先述した通り、イスラム教は一日5回ほどお祈りが義務付けられており、就業時間中だと15時と18時の2回が該当します。インドネシアのオフィスでは至る所にprayer room(お祈りルーム)があります。高速道路のSAにもあるくらいです。日本で企業がお祈りスペースを作ることは難しいと思いますが、相談があればオフィスの一角にスペースを設けてあげる等、相談にのってあげましょう。

また、スケジュール等を設定する際には、お祈り時間を考慮すると喜ばれます。金曜の昼休憩は通常より長く礼拝を行うのが通例のようです。これらのことはきちんと理解をしたうえで、インドネシア人求職者と相談しながら、可能な範囲で融通を効かせてあげてください。

断食(サウム)ですが、非常に体力的に疲弊します。インドネシアでは、この時期には普段以上にムスリムへのリスペクトを示し、感情を逆なですることのないように……と日本の外務省から伝達があります。インドネシアではムスリムと非ムスリムで、勤務時間や勤務シフトを柔軟に変更して対応している会社がほとんどです。そして1か月間の長い断食生活を終えると、10日前後の大型連休であるレバラン休暇があります。国全体で大型連休が取られるため、イスラム教徒でなくてもこの期間はお休みとなります。5月は、インドネシアにとって大きな意味を持つ月ですね。

ムスリム以外の信者もいるので、まずは確認

国民の9割という大きなシェアを占めるからといって、ビジネスシーンで出会うインドネシア人が全員「イスラム教徒」というわけではありません。冒頭でも述べた通り、インドネシアは多宗教です。

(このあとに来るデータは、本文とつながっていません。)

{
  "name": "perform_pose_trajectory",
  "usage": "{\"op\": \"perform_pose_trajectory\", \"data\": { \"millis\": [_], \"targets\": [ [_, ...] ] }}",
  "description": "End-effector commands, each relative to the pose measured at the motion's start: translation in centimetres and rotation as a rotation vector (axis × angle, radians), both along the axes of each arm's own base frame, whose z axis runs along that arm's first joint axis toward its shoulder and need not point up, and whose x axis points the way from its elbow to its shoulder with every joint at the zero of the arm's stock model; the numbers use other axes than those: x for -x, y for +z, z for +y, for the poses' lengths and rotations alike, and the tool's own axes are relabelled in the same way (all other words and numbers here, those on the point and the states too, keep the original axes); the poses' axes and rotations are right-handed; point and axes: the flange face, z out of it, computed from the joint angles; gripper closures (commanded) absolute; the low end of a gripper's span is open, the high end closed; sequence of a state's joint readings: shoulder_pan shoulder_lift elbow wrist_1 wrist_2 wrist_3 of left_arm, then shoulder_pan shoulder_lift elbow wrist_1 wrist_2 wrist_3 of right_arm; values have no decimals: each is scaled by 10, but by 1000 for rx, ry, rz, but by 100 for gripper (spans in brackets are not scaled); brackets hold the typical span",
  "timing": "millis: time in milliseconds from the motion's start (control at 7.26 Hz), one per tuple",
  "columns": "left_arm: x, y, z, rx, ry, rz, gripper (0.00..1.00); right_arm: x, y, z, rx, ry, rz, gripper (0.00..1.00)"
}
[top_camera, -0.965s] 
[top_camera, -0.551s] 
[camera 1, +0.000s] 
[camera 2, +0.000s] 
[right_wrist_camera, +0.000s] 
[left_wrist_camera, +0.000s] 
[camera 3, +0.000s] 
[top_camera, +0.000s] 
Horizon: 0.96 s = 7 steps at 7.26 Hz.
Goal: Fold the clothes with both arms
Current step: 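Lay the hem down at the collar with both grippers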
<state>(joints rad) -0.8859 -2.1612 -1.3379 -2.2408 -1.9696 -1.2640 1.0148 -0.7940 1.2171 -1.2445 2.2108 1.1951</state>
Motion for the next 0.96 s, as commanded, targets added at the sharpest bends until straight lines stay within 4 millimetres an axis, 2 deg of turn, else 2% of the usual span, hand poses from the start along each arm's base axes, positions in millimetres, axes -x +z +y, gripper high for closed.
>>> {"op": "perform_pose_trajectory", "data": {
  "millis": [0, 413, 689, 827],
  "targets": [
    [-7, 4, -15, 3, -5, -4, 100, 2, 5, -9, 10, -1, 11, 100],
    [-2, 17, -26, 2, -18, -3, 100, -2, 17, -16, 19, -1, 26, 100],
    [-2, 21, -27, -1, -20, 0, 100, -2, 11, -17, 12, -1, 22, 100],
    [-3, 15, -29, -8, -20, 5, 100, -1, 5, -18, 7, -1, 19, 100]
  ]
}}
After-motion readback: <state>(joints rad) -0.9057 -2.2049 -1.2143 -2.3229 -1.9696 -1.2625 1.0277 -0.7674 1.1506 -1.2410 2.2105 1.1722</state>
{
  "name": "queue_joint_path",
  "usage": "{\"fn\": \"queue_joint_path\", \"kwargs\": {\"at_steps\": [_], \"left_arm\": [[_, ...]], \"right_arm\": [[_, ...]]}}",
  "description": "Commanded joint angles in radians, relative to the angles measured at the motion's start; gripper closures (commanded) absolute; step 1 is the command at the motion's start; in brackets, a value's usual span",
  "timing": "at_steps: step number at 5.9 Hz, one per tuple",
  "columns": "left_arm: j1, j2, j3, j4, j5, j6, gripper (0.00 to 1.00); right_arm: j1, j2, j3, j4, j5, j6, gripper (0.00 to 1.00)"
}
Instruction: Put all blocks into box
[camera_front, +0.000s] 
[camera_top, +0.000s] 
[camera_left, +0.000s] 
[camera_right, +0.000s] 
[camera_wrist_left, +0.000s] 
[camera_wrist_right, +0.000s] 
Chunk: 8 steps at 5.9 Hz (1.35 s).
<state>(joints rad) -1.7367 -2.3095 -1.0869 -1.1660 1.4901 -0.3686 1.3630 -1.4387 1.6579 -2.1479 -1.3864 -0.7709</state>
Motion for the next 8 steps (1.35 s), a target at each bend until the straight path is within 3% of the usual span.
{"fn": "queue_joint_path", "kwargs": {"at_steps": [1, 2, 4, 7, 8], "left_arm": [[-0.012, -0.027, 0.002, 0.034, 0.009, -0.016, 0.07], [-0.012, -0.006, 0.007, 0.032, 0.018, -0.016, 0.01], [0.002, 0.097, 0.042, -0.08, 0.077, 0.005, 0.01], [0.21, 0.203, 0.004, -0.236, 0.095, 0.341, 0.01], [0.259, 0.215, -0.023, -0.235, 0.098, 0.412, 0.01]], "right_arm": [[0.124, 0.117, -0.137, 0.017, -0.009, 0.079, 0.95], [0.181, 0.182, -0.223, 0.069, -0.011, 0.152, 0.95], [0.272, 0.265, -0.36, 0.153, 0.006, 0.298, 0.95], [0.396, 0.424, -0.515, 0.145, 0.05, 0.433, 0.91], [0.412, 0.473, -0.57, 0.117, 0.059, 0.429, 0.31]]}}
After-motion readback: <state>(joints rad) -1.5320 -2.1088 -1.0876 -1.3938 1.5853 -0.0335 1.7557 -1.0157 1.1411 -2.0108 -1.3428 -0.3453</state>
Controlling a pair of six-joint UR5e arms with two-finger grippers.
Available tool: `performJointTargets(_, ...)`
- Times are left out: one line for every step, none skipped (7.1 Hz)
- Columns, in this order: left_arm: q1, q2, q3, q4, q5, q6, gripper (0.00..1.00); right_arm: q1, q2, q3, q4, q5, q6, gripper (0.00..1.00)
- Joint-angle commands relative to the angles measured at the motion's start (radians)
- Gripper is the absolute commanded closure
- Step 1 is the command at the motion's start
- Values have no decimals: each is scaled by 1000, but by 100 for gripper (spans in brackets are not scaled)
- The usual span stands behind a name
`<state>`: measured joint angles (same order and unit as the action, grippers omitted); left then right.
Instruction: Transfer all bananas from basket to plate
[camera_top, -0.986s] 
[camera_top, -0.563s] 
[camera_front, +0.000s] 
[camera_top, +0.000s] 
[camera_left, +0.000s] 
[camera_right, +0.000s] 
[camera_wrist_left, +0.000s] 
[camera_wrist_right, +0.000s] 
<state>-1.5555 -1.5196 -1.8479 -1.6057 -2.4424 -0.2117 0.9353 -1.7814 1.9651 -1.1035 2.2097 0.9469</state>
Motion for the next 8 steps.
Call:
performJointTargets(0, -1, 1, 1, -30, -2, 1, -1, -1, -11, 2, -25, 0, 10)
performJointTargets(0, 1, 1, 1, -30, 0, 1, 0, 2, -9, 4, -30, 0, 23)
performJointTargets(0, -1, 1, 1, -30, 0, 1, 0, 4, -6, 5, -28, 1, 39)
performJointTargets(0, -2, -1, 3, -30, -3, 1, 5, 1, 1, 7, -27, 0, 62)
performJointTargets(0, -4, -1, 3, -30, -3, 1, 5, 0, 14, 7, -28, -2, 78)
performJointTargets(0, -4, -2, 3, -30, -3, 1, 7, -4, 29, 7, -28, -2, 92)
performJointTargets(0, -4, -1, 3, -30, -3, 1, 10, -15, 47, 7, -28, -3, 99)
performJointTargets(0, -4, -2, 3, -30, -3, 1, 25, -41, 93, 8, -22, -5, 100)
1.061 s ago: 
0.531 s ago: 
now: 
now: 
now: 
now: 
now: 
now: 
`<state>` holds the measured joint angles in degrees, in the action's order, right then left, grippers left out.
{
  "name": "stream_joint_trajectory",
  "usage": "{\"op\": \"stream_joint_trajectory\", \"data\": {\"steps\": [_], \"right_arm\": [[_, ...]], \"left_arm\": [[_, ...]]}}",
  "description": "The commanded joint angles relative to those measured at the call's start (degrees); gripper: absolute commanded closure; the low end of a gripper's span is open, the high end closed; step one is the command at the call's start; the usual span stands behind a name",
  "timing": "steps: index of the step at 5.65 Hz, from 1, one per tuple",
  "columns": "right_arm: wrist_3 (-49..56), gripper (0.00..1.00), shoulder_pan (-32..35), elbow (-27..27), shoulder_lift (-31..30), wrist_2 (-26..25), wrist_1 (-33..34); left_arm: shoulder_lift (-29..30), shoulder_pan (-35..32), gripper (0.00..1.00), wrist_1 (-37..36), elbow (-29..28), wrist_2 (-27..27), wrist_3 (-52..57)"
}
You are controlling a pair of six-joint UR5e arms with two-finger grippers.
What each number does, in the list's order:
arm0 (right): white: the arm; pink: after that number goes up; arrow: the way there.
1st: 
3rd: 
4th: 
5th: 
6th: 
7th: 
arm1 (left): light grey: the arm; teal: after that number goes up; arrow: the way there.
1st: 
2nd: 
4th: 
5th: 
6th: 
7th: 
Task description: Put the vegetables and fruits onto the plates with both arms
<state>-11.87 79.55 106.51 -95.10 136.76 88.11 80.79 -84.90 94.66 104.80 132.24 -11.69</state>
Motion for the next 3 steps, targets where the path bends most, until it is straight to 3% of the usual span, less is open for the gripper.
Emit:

例えば、インドネシアには華僑の方もいますが、彼らはキリスト教徒であったり仏教徒であったりと様々です。インドネシアの方々と働く場合は、全員がイスラム教徒と決めつけず、まずは相手の宗教を確認し、理解しあう姿勢が大切だと思います。

食事について

肉が食べられない人の画像

宗教によってランチやディナー・ミーティング、接待などを考慮することも必要です。

例えば、イスラム教徒の人であれば、豚肉を食べられません。敬虔なイスラム教徒であれば、アルコール飲料も避けなければいけない場合があります。

ここで大切なことは上記を理解し、彼らが食べられないものを無理に食べさせるなど、強要しないことです。また、懇親会や飲み会などを開く場合は、食べられないもの以外の食事の選択肢も用意しておいてあげるなどが望ましいです。

おわりに

今回はインドネシアの宗教についてお話しました。 日本にいたとき、宗教の話をすることはほとんどありませんでしたが、私の場合は、インドネシアでは宗教について日常的に話をする機会が多々あります。

その際に感じることは、相手の宗教への理解ももちろん大切ですが、「自分の宗教は何か?」「日本の宗教の歴史は?」「自分の人生のコンパスになっているものは何か?」こうした問いについて、自分なりの考えや知識を持ち、きちんと自分の意見を相手に伝える姿勢もまた信頼関係を築くうえで重要だと感じました。